Bowers Riley D, Cooper April A, Wente Catherine L, Wilson Dustin T, Johnson Steven W, Drew Richard H
Department of Pharmacy Practice, College of Pharmacy & Health Sciences, Campbell University. Buies Creek, NC; & Cape Fear Valley Medical Center. Fayetteville, NC (United States).
Department of Pharmacy Practice, College of Pharmacy & Health Sciences, Campbell University. Buies Creek, NC; & Duke Regional Hospital. Durham, NC (United States).
Pharm Pract (Granada). 2018 Jul-Sep;16(3):1204. doi: 10.18549/PharmPract.2018.03.1204. Epub 2018 Aug 13.
There remains variability in both practice and evidence related to optimal initial empiric dosing strategies for vancomycin.
Our primary objective was to describe the percentage of obese patients receiving vancomycin doses consistent with nomogram recommendations achieving targeted initial steady-state serum vancomycin concentrations.
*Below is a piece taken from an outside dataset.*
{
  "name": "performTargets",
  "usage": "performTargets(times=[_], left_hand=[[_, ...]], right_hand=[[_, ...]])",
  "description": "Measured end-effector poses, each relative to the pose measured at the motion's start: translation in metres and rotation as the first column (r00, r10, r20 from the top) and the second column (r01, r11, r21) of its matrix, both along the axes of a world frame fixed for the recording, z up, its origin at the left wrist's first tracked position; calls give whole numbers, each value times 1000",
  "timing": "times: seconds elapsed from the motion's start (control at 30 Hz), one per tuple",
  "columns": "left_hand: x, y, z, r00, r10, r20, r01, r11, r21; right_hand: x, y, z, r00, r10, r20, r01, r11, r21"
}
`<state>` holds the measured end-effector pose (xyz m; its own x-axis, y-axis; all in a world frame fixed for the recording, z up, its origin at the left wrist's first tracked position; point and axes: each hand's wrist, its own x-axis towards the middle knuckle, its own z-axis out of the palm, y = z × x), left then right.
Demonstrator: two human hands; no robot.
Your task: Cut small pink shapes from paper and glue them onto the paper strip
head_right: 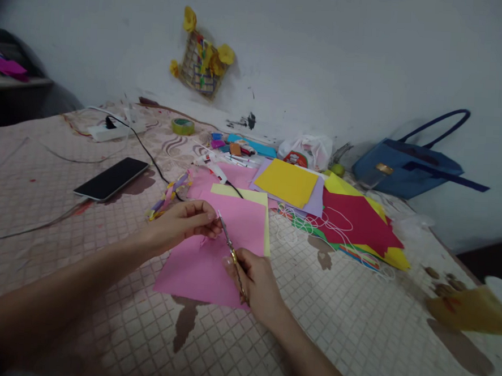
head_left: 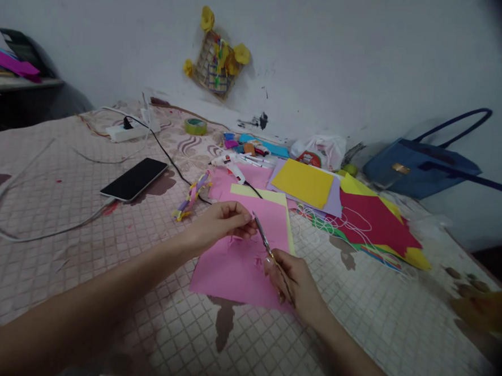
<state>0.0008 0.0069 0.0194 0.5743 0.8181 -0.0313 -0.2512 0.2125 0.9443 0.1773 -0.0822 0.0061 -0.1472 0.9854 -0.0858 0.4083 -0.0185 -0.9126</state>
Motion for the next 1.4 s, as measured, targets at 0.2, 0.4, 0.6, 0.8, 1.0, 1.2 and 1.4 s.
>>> performTargets(times=[0.2, 0.4, 0.6, 0.8, 1.0, 1.2, 1.4], left_hand=[[0, 0, 1, 1000, 14, 5, -14, 1000, -4], [-1, 3, 0, 999, 31, -9, -31, 1000, -7], [-2, 5, -1, 1000, 29, -13, -29, 1000, 6], [-2, 4, 0, 1000, 20, -16, -20, 1000, 16], [-1, 2, -1, 999, 18, -27, -17, 999, 39], [-1, 2, -2, 999, 25, -32, -23, 999, 36], [0, -1, -1, 999, 0, -46, 2, 999, 32]], right_hand=[[2, 1, -5, 1000, 5, 11, -6, 1000, 24], [2, 0, -3, 999, 10, 32, -11, 1000, 29], [2, 1, -4, 999, 7, 45, -8, 1000, 24], [-1, -1, 1, 997, 5, -83, -12, 996, -83], [-1, -1, 4, 986, 43, -159, -58, 994, -94], [-1, 0, 3, 991, 11, -134, -25, 995, -100], [-1, 3, 1, 991, -18, -135, 6, 996, -89]])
Secondary objectives were to describe the primary endpoint in subgroups based on patient weight and estimated creatinine clearance, to describe the rate of supratherapeutic vancomycin accumulation following an initial therapeutic trough concentration, and to describe the rate of vancomycin-related adverse events.
This single-center, IRB-approved, retrospective cohort included adult patients ≥ 100 kilograms total body weight with a body mass index (BMI) >30 kilograms/m2 who received a stable nomogram-based vancomycin regimen and had at least one steady-state vancomycin trough concentration. Data collected included vancomycin regimens and concentrations, vancomycin indication, serum creatinine, and vancomycin-related adverse events. Patients were divided into two cohorts by goal trough concentration: 10-15 mcg/mL and 15-20 mcg/mL.
Of 325 patients screened, 85 were included. Goal steady-state concentrations were reached in 42/85 (49.4%) of total patients.
Achievement of initial steady-state vancomycin serum concentrations in the present study (approximately 50%) was consistent with the use of published vancomycin dosing nomograms.
关于万古霉素最佳初始经验性给药策略,实践和证据仍存在差异。
我们的主要目标是描述接受符合列线图建议剂量万古霉素的肥胖患者中,达到目标初始稳态血清万古霉素浓度的百分比。次要目标是根据患者体重和估计的肌酐清除率描述亚组中的主要终点,描述初始治疗谷浓度后万古霉素超治疗浓度积累的发生率,以及描述万古霉素相关不良事件的发生率。
这项经机构审查委员会批准的单中心回顾性队列研究纳入了体重指数(BMI)>30千克/平方米、总体重≥100千克的成年患者,这些患者接受了基于稳定列线图的万古霉素治疗方案,且至少有一次稳态万古霉素谷浓度。收集的数据包括万古霉素治疗方案和浓度、万古霉素适应证、血清肌酐以及万古霉素相关不良事件。根据目标谷浓度将患者分为两个队列:10 - 15微克/毫升和15 - 20微克/毫升。
在325名筛查患者中,85名被纳入。42/85(49.4%)的患者达到了目标稳态浓度。
本研究中初始稳态万古霉素血清浓度的达成率(约50%)与已发表的万古霉素给药列线图的使用情况一致。